The common shareholder is of course wiped out in this rescue. CURRENT shareholders will end up with less than 10% of the company.
New investors are getting a 90% stake in the company AND an 18% yield on their money. This is where things get interesting.
“The sale includes senior subordinated secured notes due to mature in 2015. Terms call for an initial interest rate of 18 percent, falling to 12 percent later if certain conditions are met. The investors also get warrants to buy common stock for a penny a share.”
First of all, the ENTIRE Thornburg Mortgage Inc business model is this: Borrow CHEAPLY, lend DEARLY. They borrow money and then turn around and lend YOU that same money for your JUMBO mortgage. Obviously for this to work they have to be able to borrow at a LOWER rate than what they charge YOU. The SPREAD between the rate they borrow and lend at needs to be large enough for Thornburg to pay its employees and office rent. Naturally, a profit margin is preferred as well.
Borrowing at 18% and lending out sub 5% (see Rates chart) isn’t exactly sustainable. Granted, this money is not intended to be used for new mortgages. The purpose of this money is to meet margin calls on their EXISTING mortgage portfolio.
The company has $34.19 BILLION in debt going into this RESCUE. The company also only generated $309.4 in REVENUE. 18% on $1.35 billion is $243 MILLION in annual interest costs.
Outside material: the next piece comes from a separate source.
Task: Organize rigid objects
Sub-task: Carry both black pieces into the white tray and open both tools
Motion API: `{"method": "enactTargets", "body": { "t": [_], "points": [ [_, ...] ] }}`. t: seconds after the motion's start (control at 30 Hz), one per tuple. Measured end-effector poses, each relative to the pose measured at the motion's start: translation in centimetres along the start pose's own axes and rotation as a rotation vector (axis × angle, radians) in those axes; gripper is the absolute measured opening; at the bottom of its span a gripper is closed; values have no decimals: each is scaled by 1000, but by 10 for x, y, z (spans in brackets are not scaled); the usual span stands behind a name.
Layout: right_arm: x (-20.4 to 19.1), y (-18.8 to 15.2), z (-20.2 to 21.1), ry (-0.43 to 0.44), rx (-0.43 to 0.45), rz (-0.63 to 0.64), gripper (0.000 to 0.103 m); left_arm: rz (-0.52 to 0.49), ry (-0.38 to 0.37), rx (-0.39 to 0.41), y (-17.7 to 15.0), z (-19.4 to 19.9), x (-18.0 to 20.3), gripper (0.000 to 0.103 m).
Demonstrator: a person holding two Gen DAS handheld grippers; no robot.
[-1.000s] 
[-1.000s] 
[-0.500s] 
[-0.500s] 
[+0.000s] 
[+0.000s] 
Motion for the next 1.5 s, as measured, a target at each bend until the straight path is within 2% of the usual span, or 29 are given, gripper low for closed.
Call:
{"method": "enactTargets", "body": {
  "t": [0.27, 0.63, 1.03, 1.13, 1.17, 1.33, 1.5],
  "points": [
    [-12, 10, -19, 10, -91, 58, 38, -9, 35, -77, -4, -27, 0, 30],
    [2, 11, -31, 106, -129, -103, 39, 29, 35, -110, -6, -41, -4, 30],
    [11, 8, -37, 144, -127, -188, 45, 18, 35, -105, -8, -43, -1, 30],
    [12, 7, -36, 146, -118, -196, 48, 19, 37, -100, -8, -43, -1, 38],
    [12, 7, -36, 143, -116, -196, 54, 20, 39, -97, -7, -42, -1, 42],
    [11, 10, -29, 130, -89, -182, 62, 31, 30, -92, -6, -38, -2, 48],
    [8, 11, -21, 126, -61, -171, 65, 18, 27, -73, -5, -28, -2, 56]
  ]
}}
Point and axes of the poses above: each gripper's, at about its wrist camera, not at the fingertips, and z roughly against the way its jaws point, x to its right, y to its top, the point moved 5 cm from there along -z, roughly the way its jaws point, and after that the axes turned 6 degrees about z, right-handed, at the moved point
So this rescue alone will consume 78% of the companies REVENUE. Factor in the servicing costs of the original $34.19 BILLION and the cost of both employees and office rent and you get ONE DEAD COMPANY.
I would call this a PYRRHIC RESCUE. “Victory with devastating cost to the victor.”
Taxpayers May Be Liable for Billions From Bear, Mortgage Rescue: “Even as the Bush administration insists it won't risk public funds in a bailout, American taxpayers may already be liable for billions of dollars stemming from Federal Reserve and Treasury efforts to quell a financial crisis.
History suggests the Fed may not recover some of the almost $30 billion investment in illiquid mortgage securities it received from Bear Stearns Cos., said Joe Mason, a Drexel University professor who has written on banking crises. Treasury's push to have Fannie Mae and Freddie Mac buy more mortgage bonds reduces the capital the government-chartered companies hold in reserve at a time when foreclosures and defaults are surging.”
Hahahaha… TAXPAYERS ARE ALWAYS THE ULTIMATE BAGHOLDERS. Taxpayers are also the BEST bagholders because they are just ignorant enough to muster nothing more than some anemic complaints and protestations AFTER the fact.
Just wait until taxpayers get the bill for Fannie Mae and Freddie Mac, because that one will be in the TRILLIONS.
The S&P couldn’t get past a key level around 1360 after two attempts over two days. Up volume quickly disappeared as the short covering dried up. With the BOTTOM CALLING at a fevered pitch, I rebuilt my short positions at these prices over the last two days.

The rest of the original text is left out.